Namun, pria itu tetaplah ancaman.
Menyerah saja?
Tidak mungkin.
Danzou bukan hanya ingin hatimu, tapi juga mencuci otakmu.
Kalau bergabung dengan Anbu Akar, bukankah ia jadi seperti Lü Bu yang berpindah-pindah tuan?
Ia ingin diasuh wanita dewasa idaman, bukan pria tua.
Seandainya Danzou diganti jadi Tsunade, mungkin bisa dipertimbangkan.
Walau Tsunade terlilit utang, yang penting ‘besar’ itu adil.
Hanekawa ingat, Yakushi Kabuto belum ada di panti asuhan.
Berarti masih ada waktu sekitar sepuluh tahun.
Rencana bunga gardenia keadilan, eh, keadilan, dimulai!
Tiga tahun di timur, tiga tahun di barat, sepuluh tahun untuk menyelamatkan Nonoyu tidak masalah.
Walaupun ia masuk panti asuhan karena taktik Desa Awan, Kepala Panti benar-benar baik padanya.
“Nanti kalau sempat, datanglah ke panti asuhan.”
Nonoyu tersenyum lembut.
“Akan aku lakukan,” Hanekawa mengangguk mantap.
Nonoyu sekali lagi mengelus kepalanya.
Melihat punggungnya yang menjauh, Hanekawa tersenyum kecut.
Baru hari pertama sudah diusap kepala.
“Kurenai,”
Hanekawa menoleh pada Kurenai, “Bisakah kau ajari aku melempar alat ninja?”
Ancaman dari Shimura Danzou memberinya motivasi besar, ia harus lebih giat berlatih.
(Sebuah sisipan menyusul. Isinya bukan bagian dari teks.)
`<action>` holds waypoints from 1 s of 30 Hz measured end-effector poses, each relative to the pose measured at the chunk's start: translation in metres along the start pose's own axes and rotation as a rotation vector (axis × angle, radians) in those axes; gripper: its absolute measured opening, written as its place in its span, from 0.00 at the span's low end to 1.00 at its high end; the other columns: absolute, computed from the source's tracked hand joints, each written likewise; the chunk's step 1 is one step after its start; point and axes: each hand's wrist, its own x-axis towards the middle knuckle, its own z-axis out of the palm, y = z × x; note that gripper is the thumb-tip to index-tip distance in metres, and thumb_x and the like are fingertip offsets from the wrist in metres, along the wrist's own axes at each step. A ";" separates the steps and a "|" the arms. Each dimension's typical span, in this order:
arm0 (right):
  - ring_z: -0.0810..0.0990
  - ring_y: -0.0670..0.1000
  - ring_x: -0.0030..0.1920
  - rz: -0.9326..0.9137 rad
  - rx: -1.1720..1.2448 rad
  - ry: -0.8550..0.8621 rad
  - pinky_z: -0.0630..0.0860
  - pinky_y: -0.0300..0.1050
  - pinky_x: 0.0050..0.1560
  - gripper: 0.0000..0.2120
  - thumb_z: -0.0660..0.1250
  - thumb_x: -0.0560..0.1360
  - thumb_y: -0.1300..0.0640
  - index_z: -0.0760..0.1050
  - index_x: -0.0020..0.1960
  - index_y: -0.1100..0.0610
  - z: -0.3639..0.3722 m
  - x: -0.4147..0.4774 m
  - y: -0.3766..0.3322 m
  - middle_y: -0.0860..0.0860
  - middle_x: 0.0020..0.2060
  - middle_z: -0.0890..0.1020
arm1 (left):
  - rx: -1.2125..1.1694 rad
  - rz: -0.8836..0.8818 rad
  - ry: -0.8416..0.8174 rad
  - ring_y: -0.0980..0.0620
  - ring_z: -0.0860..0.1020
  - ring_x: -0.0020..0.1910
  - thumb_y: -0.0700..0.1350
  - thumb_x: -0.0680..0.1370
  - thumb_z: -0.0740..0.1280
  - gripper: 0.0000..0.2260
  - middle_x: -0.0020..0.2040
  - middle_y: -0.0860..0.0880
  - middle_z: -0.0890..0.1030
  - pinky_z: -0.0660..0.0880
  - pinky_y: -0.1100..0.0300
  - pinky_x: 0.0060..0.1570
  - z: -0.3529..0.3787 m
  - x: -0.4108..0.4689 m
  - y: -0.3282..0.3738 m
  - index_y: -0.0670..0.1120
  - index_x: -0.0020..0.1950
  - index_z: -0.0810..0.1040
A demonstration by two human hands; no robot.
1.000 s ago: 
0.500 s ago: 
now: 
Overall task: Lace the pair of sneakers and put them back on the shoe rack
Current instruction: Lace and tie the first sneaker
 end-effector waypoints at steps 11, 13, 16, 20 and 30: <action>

‘Melempar alat ninja’ adalah salah satu syarat untuk menjadi ‘Ninja Jenius’.
Meski sistem tidak memberitahu cara memicu, dari pengalaman sebelumnya, jelas harus dilakukan secara nyata.
“Tentu saja!”
Kurenai mendengarnya dan langsung mengangguk penuh percaya diri, “Aku cukup yakin dalam hal melempar alat ninja!”